╭──

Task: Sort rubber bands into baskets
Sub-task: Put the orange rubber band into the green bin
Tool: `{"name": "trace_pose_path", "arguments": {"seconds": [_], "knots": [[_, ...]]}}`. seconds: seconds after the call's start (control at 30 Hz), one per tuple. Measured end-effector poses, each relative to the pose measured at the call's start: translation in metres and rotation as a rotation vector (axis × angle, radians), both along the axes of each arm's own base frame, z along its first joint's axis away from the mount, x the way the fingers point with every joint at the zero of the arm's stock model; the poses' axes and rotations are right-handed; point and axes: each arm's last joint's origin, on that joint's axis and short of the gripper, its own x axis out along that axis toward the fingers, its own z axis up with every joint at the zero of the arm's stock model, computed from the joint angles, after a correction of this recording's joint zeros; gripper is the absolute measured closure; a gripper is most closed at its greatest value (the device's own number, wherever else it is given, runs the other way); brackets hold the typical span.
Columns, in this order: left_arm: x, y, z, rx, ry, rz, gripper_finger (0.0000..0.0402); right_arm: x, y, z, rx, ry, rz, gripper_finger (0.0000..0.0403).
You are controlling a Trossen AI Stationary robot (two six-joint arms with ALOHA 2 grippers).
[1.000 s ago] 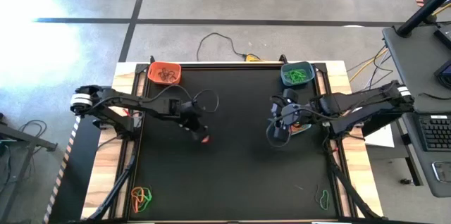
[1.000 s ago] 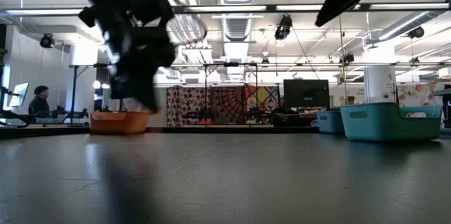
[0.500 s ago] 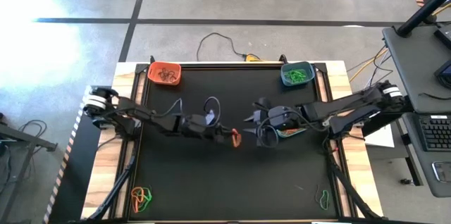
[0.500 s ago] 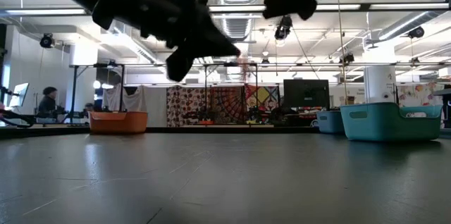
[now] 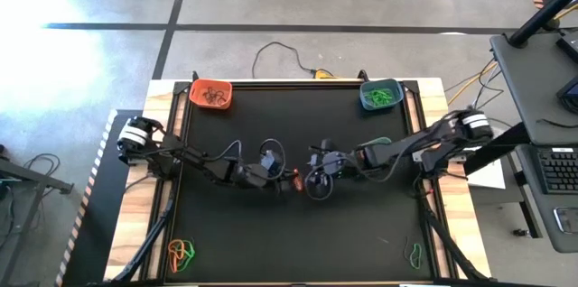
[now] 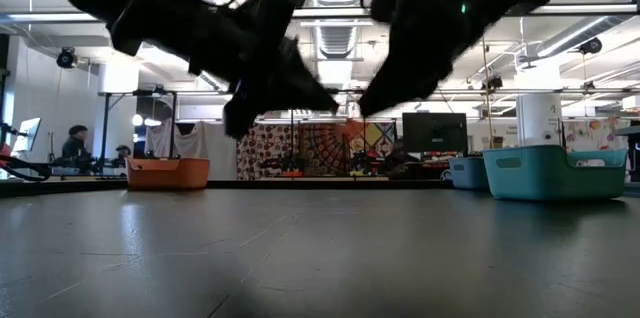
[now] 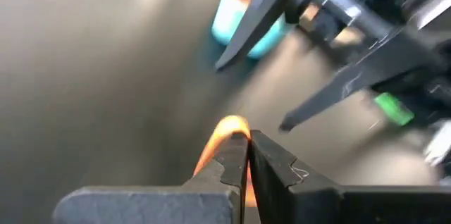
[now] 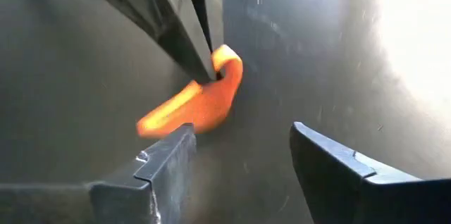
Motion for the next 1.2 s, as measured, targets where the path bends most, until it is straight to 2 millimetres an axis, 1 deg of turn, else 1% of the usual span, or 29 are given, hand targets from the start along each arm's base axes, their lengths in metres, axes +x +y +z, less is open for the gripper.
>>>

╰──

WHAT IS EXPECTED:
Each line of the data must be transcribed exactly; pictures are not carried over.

OUTPUT BELOW:
Task: Sort rubber bands into baskets
Sub-task: Put the orange rubber band into the green bin
Tool: `{"name": "trace_pose_path", "arguments": {"seconds": [_], "knots": [[_, ...]]}}`. seconds: seconds after the call's start (control at 30 Hz), one per tuple. Measured end-effector poses, each relative to the pose measured at the call's start: translation in metres and rotation as a rotation vector (axis × angle, radians), both along the axes of each arm's own base frame, z along its first joint's axis away from the mount, x the way the fingers point with every joint at the zero of the arm's stock model; the poses' axes and rotations are right-handed; point and axes: each arm's last joint's origin, on that joint's axis and short of the gripper, its own x axis out along that axis toward the fingers, its own z axis up with every joint at the zero of the arm's stock model, computed from the joint angles, after a correction of this recording's joint zeros; gripper is the absolute measured closure; a gripper is most closed at its greatest value (the device's own number, wherever else it is given, runs the other way); brackets hold the typical span.
Columns, in this order: left_arm: x, y, z, rx, ry, rz, gripper_finger (0.0000..0.0402); right_arm: x, y, z, rx, ry, rz, gripper_finger (0.0000..0.0403).
You are controlling a Trossen AI Stationary robot (two six-joint arms with ALOHA 2 grippers).
[1.000 s ago] 
[1.000 s ago] 
[0.500 s ago] 
[0.500 s ago] 
[now] 
[now] 
[now] 
[now] 
Motion for the next 1.2 s, as measured, targets where the path bends most, until it is straight to 2 millimetres an axis, 1 deg of turn, else 1% of the usual span, or 29 are given, hand targets from the start along each arm's base axes, their lengths in metres, axes +x +y +z, less is open for the gripper.
>>>

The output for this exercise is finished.